After low to medium IAV challenge dose in vivo, intracellular IAV activates FADD to drive apoptosis of infected cells and protects the host (main pathway involved in protection). RIPK3 is not essential to activate FADD-dependent apoptosis post IAV infection. The platform function of RIPK3 can associate with FADD and caspase-8 to drive apoptosis (to a lesser extent than the main pathway which is RIPK3-independent) or other cell death-independent mechanism for protection. The kinase active RIPK3 and downstream MLKL are not involved in the protection against IAV.

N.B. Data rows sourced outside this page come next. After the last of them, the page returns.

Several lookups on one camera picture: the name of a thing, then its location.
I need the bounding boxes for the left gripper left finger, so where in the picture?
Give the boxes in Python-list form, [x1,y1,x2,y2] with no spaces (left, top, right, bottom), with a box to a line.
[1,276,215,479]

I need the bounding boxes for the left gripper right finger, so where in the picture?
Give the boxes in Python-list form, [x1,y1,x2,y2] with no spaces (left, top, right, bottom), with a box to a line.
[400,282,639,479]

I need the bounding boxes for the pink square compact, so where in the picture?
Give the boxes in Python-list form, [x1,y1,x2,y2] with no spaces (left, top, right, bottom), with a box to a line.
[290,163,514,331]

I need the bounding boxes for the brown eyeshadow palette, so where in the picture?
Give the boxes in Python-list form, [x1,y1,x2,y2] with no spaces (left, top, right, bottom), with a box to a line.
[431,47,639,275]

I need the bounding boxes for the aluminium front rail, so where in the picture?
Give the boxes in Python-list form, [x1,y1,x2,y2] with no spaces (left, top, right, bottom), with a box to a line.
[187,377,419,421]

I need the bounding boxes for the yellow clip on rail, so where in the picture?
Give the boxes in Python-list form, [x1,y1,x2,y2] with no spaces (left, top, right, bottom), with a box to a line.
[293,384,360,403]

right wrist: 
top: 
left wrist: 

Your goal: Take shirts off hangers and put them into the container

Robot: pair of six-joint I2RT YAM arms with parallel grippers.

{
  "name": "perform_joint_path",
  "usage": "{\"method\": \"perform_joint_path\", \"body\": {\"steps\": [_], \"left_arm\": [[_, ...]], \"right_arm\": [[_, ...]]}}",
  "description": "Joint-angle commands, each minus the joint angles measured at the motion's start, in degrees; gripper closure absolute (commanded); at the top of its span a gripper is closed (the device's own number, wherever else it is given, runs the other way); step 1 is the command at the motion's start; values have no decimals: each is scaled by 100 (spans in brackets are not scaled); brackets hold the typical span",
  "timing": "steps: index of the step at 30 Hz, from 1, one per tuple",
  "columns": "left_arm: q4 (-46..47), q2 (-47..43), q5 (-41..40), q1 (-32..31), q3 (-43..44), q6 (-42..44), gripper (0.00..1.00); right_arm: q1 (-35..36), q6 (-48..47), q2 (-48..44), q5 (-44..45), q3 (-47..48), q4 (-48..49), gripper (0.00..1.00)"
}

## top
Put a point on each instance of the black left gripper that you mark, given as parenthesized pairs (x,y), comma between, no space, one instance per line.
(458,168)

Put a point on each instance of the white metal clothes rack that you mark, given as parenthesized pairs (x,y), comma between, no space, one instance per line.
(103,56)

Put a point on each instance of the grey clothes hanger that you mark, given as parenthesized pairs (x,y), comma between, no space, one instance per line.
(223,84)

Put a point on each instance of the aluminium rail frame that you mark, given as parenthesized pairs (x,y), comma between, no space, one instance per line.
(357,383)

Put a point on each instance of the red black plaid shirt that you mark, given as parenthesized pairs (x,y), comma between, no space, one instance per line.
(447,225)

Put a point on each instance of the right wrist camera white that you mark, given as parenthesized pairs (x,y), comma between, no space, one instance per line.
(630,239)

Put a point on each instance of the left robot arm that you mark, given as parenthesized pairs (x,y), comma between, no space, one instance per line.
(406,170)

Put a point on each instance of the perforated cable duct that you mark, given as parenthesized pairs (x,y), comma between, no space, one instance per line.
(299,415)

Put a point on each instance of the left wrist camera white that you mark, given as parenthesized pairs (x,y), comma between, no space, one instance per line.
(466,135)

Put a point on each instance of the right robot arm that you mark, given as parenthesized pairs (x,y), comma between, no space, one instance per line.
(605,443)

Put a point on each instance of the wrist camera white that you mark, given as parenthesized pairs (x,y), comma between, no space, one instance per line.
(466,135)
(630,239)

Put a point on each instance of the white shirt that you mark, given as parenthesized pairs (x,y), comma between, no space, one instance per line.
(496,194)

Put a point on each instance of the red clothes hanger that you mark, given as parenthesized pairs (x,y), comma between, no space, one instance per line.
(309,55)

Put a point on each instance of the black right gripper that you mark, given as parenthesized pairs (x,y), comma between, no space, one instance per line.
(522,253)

In conclusion, we propose a paradigm by which RIPK3 platform-dependent and RIPK3-independent FADD-mediated apoptosis are crucial for protection against IAV in vivo, and that MLKL-mediated necroptosis is dispensable at least when the activity of caspase-8 is not compromised. Moreover, our results emphasize the absolute need to examine sensitivity to different viral doses in vivo in order to obtain a comprehensive view on the role of cell death molecules in viral protection. Indeed, often published statements are made based on the use of one single infection dose in vivo possibly leading to incomplete conclusions that only apply to particular IAV infection doses. Moreover, the use of littermate controls is the best good practice while working with mice containing mutated alleles. Even then, small phenotypic differences can occur between different littermate control mice with wild type alleles due to passenger mutations27.

Material and methods

Mice

Ripk3−/− were kindly provided by Dr. Vishva Dixit (Genentech, San Francisco)38, Mlkl−/− by Dr. Alexander Warren and Dr. James Murphy42 and Ripk3 K51A kinase dead knock-in (Ripk3 KD-KIK51A/K51A) mice by Dr. John Bertin by GlaxoSmithKline22. The Ripk3−/− animals were congenic to the C57BL/6 N background, while all other strains were of the C57BL/6 J background, and were therefore compared with the appropriate littermate controls. Ripk3−/− mice were housed in individually ventilated cages in a conventional animal house. The other mice were bred and housed in the SPF facility in individually ventilated cages. Three weeks prior to the experiment all mice were transferred to the conventional animal house and allowed to go through a quarantine and accommodation period of minimum 3 weeks before the infection experiment. Littermate controls of Ripk3−/−, Mlkl−/−, Ripk3−/−Fadd−/− and Ripk3 KD-KIK51A/K51A were used in each experiment. In all experiments, 10–15-week-old mice were used. All animal experiments were done under conditions specified by law (European Directive and Belgian Royal Decree of November 14, 1993) and approved by the Institutional Ethics Committee on Experimental Animals.

Viral infection

Age-matched mice were anesthetized with a cocktail of 87,5 mg/kg ketamine and 12,5 mg/kg xylazine intraperitoneally and infected intranasally with 50 μl/20 g phosphate-buffered saline (PBS) containing different doses of influenza virus A/PR/8/3443, as described in the legends. The plaque-forming units (pfu) were determined by plaque assay on Madin-Darby Canine Kidney (MDCK) cells, as described previously44. The LD50 of the viral batch was determined on BALB/c mice and 1x LD50 represented 80 pfu, as determined in the lab of Prof. Saelens. Although the LD50 is not referring to 50% of death in the mice that were used in this study, the nomenclature is used together with the pfu to have a Supplementary information regarding the power of the virus in vivo. This terminology is often used in the papers cited here. Age- and sex-matched mice were challenged with 0.05x LD50 (4 pfu), 0.1x LD50 (8 pfu), 0.2x LD50 (16 pfu) or 0.5x LD50 (40 pfu) and monitored for survival and weight loss over a period of at least 18 days. We used the following 4 scores of clinical symptoms: 0 = no visible signs of disease; 1 = slight ruffling of fur; 2 = ruffled fur, reduced mobility; 3 = ruffled fur, reduced mobility, rapid breathing; 4 = ruffled fur, minimal mobility, huddled appearance, rapid and/or labored breathing indicative of pneumonia and body temperature below 32 °C. For the combination of body weight loss by 30% and a clinical score 4 the mice were considered moribund and euthanized by CO2 asphyxiation or cervical dislocation (EC2016–17).

Statistics

All the survival data were analyzed by Kaplan-Meier survival analysis using the software Prism 7.04 (GraphPad), and p‐values were calculated.